In the example above, the citcuit breaker is configured to use semaphore based execution isolation with a maximum number of concurrent requests of 10. These settings are described futher here and here, respectively.

Dealing with circuit breakera without a backing circuit manager

Sometimes when switching environments or doing testing, one might have circuit breaker declarations without an actual backing circuit manager configured. As this is an invalid configuration, at runtime an exception will be thrown since the circuit braeker infrastructure is unable to find a suitable circuit manager. In situations like this, rather then removing the circuit breaker declarations (which can prove tedious), one can wire in a simple, dummy circuit manager that performs no circuit breaking - that is, it passes through to the uderlying methods to be executed every time:

<bean id="circuitManager" class="com.developmentsprint.spring.breaker.support.CompositeCircuitManager">
    <property name="circuitManagers"><list>
        <ref bean="histrixManager"/>
        <ref bean="customManager"/>
    </list></property>
    <property name="fallbackToNoOpCircuitManager" value="true"/>
</bean>

The CompositeCircuitManager above chains multiple CircuitManagers and additionally, through the fallbackToNoOpCircuitManager flag, adds a no op circuit manager that for all the definitions not handled by the configured circuit managers. That is, every circuit breaker definition not found in either histrixManager or customManager (configured above) will be handled by the no op circuit manager.

Plugging-in different circuit breaker implementations {#plugging-in-circuit-breaker-implementations}

There are a few circuit breaker implementations out there that can be used as a circuit manager. To plug them in, one needs to provide a CircuitManager and circuit breaker implementation since unfortunately there is no available standard that we can use instead. This may sound harder then it is since in practice. Theese classes tend to be simple adapters that map the circuit breaker abstraction framework on top of the circuit breaker implementation’s API as the Hystrix classes demonstrate. In time, the libraries that provide integration with Spring can fill in this small configuration gap.
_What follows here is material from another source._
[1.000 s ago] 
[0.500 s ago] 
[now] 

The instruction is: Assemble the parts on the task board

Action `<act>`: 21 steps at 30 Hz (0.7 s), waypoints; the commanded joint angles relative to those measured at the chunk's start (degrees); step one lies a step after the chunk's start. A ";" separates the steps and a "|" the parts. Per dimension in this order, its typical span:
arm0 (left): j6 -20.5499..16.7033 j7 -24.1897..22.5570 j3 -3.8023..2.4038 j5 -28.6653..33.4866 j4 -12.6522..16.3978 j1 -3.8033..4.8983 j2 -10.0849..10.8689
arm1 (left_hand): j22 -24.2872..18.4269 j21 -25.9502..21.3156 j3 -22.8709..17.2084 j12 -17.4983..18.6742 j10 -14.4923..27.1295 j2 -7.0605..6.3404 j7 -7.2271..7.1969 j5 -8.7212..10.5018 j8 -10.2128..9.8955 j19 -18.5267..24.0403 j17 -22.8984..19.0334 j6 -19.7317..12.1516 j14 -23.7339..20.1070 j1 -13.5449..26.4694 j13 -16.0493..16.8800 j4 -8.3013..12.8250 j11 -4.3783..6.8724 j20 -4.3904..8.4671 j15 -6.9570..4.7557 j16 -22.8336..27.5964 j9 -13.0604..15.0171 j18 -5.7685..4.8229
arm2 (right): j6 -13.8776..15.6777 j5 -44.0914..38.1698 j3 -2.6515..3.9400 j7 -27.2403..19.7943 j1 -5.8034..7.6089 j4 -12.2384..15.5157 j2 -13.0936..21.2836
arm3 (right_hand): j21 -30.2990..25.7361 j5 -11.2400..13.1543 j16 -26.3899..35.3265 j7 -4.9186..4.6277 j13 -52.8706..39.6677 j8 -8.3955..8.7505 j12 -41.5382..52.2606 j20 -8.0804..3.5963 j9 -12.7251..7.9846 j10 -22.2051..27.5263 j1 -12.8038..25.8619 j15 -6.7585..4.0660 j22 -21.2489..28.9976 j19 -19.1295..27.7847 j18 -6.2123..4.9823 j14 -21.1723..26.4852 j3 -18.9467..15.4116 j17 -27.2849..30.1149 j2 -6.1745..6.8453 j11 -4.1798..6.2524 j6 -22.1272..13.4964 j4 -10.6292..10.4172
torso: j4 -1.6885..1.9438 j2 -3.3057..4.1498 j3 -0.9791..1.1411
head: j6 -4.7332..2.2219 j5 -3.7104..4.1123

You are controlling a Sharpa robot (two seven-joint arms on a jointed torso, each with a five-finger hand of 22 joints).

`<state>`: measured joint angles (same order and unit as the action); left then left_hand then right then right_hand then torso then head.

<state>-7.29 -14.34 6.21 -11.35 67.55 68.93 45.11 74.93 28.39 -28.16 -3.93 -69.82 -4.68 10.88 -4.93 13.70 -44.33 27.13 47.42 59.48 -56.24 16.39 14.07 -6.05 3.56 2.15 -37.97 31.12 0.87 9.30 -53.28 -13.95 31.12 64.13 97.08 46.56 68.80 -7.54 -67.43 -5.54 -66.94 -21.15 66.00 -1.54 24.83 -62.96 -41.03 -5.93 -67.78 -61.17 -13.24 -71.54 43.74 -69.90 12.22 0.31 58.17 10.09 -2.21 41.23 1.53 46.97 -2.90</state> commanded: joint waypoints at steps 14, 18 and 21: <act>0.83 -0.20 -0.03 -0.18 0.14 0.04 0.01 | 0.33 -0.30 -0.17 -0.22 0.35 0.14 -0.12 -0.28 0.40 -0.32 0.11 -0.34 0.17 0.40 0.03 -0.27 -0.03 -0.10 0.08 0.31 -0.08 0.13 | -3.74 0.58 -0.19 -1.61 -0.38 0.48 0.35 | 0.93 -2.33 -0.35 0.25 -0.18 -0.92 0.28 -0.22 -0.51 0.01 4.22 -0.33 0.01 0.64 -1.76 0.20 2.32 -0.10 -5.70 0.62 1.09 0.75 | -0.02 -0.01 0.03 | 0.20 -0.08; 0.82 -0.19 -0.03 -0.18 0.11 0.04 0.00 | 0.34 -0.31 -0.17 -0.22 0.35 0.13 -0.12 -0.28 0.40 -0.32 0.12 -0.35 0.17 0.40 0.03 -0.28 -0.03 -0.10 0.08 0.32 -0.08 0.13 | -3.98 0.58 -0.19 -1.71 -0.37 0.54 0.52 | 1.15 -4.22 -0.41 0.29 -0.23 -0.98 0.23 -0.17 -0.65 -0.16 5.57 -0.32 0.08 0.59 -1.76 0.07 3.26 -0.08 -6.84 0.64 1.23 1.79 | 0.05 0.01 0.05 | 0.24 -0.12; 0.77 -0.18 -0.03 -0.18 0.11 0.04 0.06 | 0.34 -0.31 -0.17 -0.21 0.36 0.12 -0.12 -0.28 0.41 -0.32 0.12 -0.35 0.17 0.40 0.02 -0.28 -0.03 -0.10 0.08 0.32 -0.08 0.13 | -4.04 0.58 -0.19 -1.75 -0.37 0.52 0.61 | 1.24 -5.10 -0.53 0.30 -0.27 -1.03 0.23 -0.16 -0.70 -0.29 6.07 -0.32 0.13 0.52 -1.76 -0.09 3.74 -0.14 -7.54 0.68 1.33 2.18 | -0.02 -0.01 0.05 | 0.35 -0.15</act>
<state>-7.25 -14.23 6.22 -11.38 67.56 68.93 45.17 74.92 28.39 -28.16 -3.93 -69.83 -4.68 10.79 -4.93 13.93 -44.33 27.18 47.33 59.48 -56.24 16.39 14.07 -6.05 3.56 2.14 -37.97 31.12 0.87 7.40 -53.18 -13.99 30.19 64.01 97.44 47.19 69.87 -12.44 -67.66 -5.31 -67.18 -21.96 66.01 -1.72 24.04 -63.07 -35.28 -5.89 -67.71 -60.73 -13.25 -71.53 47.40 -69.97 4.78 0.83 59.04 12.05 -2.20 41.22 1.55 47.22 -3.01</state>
How can I set feature X on the circuit manager?

Either directly through your circuit manager provider, or via the properties on the @CircuitBreaker annotation or <breaker:circuit-breaker /> element. The circuit breaker abstraction is… well, an abstraction not an implementation. The solution you are using might support various features and different topologies which other solutions do not. Exposing that in the circuit breaker abstraction would be useless simply because there would be no support in certain providers. Such functionality should be controlled directly through the circuit manager implementation through configuration or through its native API.